Después del último consejo general de la UDI, pareció que Sebastián Piñera había superado el más importante obstáculo en su carrera por el sillón presidencial. No se trataba de una cuestión menor. Las rencillas en la derecha, que tuvieron como principal protagonista al empresario, varias veces desbordaron el ámbito político para ser titulares de la crónica policial.
Hoy, en cambio, se escribe una historia totalmente diferente. Piñera goza de una amplia ventaja en las encuestas y no existen candidatos alternativos ni voces disidentes en su sector. Sus otrora más enconados adversarios también se han rendido frente a la evidencia de los hechos y motivados por el oportunismo o el sentido del deber –Moreira es un buen ejemplo de lo primero y Longueira de lo segundo– hacen fila, cuando no dan codazos, para integrar el nuevo club de amigos del candidato.
Piñera conoce el negocio –también el de la política, me refiero– y ha puesto en marcha una parafernalia comunicacional que no deja nada al azar. Se multiplica prodigando sonrisas, regala ingeniosas cuñas que colma con interminables sustantivos y nos ilustra con cientos de citas de su libro de cabecera. Rehuye con destreza el conflicto, hablando de lo que quiere y cuando quiere. De su programa de gobierno no hemos sabido nada, aunque sí de las múltiples expediciones a Tantauco. En lo que más parecen las páginas sociales, varios periódicos y revistas nos ilustran sobre los últimos invitados, de cómo llegaron, de qué comieron y quiénes fueron los ungidos por el anfitrión para dar un paseo en su helicóptero.
Entre tanto entusiasmo y quizás algo embriagados por el vértigo que provoca la confianza en la victoria, sospecho que no se ha reparado lo suficiente en algunos factores que podrían truncar la posibilidad de que la derecha, después de más de 50 años, arribe democráticamente a La Moneda.
Lo primero se refiere al sostenido aumento en la popularidad de Michelle Bachelet.

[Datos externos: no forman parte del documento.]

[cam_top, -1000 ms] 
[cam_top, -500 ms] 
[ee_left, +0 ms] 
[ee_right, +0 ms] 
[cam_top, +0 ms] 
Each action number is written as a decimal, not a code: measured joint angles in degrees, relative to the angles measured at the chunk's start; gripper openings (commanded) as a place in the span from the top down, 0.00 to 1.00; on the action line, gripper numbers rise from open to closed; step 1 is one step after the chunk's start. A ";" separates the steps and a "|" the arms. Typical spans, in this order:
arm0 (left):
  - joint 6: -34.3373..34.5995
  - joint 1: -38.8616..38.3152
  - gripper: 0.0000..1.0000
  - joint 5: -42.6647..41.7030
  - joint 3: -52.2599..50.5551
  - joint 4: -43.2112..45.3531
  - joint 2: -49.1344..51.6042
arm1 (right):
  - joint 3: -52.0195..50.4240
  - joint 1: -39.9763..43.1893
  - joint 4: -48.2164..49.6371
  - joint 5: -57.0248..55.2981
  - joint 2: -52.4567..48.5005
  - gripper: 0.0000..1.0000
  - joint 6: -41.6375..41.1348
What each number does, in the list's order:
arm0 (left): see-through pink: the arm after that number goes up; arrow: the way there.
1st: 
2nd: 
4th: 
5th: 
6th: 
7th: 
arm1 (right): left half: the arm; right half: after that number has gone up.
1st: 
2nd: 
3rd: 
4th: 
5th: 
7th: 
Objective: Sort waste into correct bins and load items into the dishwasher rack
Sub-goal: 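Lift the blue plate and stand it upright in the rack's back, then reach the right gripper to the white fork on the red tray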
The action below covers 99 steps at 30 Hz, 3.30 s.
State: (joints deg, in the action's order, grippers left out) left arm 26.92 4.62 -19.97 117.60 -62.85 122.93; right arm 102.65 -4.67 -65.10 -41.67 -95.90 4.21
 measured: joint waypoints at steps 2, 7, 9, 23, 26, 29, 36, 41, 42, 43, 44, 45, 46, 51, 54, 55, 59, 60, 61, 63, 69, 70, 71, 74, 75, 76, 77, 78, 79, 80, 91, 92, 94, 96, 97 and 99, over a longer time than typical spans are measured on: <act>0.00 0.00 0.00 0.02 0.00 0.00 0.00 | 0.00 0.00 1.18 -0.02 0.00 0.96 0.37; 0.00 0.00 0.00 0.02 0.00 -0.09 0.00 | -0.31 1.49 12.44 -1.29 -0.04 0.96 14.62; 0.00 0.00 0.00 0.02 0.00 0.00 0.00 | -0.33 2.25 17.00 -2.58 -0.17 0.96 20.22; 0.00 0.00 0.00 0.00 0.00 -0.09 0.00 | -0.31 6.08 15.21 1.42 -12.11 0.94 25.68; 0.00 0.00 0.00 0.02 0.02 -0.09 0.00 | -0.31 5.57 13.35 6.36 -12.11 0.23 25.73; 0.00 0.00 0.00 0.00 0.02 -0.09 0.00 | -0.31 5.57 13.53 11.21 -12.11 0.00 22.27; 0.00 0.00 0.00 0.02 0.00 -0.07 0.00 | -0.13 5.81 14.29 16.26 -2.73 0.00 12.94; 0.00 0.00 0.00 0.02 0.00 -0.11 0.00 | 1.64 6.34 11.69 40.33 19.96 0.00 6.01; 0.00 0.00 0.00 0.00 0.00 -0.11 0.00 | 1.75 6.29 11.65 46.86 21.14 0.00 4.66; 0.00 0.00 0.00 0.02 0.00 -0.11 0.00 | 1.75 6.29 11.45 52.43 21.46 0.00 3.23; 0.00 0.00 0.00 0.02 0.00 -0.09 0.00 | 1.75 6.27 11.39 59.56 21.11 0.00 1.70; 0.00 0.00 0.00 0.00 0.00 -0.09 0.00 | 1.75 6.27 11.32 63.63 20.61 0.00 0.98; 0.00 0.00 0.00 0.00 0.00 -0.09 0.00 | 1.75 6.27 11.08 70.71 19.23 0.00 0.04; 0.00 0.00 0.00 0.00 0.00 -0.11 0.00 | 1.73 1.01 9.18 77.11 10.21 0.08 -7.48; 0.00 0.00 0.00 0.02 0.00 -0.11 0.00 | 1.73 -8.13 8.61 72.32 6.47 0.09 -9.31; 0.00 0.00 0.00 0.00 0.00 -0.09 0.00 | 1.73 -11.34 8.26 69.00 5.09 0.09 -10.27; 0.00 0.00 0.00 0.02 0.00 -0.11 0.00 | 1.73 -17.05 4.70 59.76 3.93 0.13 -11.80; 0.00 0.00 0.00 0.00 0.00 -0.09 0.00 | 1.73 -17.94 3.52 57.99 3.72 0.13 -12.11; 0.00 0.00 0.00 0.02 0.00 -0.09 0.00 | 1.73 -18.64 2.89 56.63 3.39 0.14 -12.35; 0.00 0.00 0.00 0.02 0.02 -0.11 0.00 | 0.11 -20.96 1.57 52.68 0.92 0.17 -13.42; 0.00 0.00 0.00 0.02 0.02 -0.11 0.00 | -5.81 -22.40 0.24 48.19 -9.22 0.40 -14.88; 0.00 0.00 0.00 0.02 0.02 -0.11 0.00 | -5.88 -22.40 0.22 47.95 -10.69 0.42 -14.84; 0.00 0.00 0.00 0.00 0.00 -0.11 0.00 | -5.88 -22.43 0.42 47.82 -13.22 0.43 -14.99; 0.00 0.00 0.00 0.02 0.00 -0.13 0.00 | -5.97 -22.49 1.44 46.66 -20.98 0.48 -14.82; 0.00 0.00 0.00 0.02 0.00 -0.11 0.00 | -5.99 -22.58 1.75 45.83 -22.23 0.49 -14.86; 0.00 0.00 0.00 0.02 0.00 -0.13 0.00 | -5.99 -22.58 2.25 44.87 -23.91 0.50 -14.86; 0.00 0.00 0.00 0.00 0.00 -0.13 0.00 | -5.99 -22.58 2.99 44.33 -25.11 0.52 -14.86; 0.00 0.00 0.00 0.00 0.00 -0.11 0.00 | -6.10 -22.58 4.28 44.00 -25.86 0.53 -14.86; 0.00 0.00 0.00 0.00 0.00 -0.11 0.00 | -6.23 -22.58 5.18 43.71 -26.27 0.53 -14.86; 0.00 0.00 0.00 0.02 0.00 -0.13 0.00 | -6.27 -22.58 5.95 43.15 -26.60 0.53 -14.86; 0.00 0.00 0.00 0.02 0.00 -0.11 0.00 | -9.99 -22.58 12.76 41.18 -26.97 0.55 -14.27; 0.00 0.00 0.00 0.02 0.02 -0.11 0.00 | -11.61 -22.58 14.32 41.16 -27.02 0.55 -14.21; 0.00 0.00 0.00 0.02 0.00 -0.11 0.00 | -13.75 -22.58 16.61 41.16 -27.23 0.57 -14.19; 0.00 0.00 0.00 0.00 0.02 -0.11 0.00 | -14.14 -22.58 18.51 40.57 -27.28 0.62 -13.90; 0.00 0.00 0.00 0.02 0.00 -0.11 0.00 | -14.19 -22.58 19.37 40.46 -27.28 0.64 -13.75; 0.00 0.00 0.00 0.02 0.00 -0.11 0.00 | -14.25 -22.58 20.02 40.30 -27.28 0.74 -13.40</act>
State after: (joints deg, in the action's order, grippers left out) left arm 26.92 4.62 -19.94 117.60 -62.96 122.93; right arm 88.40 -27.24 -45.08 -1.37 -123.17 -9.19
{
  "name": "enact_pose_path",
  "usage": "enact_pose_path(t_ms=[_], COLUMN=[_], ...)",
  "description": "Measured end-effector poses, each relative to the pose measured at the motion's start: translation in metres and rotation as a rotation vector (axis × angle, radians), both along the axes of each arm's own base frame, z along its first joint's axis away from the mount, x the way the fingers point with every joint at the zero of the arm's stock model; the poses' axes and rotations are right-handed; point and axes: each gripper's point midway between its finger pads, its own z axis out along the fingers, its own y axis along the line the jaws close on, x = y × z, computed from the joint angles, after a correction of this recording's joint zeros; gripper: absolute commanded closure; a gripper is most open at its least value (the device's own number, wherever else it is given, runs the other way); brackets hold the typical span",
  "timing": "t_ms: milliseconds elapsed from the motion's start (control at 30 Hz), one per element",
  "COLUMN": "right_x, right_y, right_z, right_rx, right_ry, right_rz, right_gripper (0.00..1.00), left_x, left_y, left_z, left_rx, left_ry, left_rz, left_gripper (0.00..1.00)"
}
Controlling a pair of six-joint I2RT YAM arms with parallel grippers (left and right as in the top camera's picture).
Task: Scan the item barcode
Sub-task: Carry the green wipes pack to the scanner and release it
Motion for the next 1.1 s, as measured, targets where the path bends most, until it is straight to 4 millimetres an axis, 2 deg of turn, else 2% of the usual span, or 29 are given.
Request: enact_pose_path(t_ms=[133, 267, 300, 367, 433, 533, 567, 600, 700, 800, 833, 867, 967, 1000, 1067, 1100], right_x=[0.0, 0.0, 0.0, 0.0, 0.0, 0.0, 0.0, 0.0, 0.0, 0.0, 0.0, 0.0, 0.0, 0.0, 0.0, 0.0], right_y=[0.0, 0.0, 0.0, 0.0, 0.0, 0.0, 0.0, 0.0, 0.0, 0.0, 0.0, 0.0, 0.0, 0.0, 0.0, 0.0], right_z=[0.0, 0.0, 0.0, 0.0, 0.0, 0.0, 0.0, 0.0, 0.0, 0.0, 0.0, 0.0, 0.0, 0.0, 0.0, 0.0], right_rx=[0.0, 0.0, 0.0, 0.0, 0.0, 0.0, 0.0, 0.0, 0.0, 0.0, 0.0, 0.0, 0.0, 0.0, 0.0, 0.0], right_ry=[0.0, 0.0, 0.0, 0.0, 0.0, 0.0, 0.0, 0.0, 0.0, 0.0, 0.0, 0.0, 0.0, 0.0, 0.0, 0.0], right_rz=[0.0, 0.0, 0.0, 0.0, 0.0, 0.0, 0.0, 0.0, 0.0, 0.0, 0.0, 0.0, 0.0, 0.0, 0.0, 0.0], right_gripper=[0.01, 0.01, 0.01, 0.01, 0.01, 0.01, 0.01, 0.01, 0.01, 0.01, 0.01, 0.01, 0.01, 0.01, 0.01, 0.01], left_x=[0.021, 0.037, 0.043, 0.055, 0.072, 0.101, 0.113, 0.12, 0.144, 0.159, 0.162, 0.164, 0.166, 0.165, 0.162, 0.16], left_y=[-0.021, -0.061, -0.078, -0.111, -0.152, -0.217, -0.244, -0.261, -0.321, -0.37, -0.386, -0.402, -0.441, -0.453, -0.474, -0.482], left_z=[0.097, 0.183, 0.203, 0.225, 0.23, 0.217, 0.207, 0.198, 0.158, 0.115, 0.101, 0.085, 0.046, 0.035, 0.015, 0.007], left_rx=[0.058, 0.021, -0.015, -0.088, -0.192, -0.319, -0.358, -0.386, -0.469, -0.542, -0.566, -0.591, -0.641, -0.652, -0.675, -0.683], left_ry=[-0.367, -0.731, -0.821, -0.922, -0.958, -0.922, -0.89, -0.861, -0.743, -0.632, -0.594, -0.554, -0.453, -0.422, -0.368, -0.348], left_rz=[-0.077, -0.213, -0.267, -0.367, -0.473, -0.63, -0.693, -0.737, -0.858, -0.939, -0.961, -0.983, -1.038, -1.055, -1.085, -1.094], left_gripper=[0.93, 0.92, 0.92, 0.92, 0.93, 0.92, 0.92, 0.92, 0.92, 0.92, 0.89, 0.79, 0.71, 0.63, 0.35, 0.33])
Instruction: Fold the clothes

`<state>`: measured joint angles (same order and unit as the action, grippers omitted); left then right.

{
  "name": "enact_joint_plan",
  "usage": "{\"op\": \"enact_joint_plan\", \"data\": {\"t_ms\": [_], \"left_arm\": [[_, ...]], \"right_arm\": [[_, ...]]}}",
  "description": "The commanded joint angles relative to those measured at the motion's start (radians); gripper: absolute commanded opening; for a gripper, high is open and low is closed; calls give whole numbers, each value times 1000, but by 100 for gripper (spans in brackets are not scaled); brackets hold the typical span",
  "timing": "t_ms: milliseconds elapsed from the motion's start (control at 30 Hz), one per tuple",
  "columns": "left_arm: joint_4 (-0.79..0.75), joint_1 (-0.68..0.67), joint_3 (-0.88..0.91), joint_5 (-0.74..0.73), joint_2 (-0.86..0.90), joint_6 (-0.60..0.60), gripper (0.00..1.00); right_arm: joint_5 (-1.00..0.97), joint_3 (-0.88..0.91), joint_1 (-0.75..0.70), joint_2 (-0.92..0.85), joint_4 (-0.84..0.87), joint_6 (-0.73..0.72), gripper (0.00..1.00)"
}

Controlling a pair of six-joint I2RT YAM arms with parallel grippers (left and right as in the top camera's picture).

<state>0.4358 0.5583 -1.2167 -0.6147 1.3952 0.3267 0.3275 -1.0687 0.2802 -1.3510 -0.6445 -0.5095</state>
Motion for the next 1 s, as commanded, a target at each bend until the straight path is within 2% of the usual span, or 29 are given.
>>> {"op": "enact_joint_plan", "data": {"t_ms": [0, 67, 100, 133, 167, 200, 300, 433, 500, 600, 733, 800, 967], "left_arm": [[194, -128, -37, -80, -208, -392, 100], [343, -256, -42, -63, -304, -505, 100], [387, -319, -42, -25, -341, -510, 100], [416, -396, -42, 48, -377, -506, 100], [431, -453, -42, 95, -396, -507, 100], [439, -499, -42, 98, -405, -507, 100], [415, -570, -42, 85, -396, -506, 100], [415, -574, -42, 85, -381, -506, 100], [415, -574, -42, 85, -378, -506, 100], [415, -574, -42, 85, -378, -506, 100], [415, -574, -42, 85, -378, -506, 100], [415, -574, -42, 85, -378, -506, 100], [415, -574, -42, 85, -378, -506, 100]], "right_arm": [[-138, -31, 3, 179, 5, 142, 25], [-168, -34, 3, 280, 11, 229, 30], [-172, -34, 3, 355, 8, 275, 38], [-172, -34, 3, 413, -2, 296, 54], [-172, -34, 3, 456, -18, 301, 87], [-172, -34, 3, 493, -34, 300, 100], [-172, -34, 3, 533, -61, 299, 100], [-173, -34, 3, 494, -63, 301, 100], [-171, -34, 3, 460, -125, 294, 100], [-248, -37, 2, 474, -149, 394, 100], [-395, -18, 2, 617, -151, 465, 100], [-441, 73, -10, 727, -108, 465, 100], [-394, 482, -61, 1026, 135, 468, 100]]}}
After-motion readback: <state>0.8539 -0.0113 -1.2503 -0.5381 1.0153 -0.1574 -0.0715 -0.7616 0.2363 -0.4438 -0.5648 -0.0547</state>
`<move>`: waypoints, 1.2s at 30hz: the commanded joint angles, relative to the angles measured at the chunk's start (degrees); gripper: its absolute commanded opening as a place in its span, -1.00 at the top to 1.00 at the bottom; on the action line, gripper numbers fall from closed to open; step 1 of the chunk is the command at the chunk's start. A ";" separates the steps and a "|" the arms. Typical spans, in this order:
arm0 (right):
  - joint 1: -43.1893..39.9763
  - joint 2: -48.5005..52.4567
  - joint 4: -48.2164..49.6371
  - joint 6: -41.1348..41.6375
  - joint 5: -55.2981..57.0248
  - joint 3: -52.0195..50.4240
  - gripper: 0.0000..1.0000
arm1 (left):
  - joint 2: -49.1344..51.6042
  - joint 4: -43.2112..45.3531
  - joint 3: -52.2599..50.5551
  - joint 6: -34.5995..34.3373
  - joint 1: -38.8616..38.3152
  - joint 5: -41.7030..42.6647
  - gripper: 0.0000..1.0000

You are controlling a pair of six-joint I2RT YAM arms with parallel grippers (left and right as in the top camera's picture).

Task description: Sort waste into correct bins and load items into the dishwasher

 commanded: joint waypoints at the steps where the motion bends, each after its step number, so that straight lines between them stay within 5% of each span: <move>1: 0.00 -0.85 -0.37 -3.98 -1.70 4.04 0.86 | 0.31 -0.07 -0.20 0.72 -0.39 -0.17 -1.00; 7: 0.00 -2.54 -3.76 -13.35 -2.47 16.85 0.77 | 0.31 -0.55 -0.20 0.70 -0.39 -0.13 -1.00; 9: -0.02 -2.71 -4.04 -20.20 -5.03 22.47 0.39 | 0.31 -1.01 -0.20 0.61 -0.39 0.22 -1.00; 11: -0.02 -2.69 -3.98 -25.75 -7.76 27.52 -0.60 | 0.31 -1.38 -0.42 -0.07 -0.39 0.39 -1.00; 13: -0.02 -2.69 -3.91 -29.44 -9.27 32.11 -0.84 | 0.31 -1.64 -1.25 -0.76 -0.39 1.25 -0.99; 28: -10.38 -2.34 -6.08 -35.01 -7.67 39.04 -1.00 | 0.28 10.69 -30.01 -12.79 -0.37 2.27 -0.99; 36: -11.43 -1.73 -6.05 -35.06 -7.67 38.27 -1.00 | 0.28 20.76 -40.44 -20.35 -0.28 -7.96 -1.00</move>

Más allá del rol que ella pueda cumplir en la próxima campaña electoral –mal que mal, a ningún Presidente le gusta entregar la banda a un aspirante de la oposición–, los ciudadanos, especialmente en una época de crisis, premian la generación de confianza. Como lo demostró la última elección presidencial, este es un punto débil de Piñera, el que es percibido como un hombre inteligente y preparado, aunque poco creíble y que no transmite eso que los sicólogos llaman contención.
Esta sensación se consolida a partir de una segunda cuestión relevante: a Piñera le cuesta el contacto con los electores. El Lavín de 1999 excluyó deliberadamente a los políticos profesionales de todas sus apariciones públicas y, en cambio, siempre se hizo acompañar por personas de origen modesto. Una década después, quizás algo traumado por las desavenencias del ayer o empujado por demostrar que hoy sí es el líder de la derecha, Piñera no pierde oportunidad por aparecer flanqueado con buena parte de una elite que hace no mucho renegada de él.
Por último, y aunque sus asesores le indiquen lo contrario, el tema de la incompatibilidad entre la política y los negocios seguirá siendo un flanco importante para su campaña, más todavía cuando el candidato no ha sido ni siquiera capaz de cumplir los plazos que el mismo se auto impuso. Se trata de un tema que conecta directamente con la personalidad del empresario, que lo ha llevado a cometer imprudencias francamente inexplicables. Ese es el centro del problema: entre compra y venta de acciones, helicópteros y lugares paradisíacos, quizás el peor adversario de la candidatura de Piñera sea el propio Sebastián Piñera.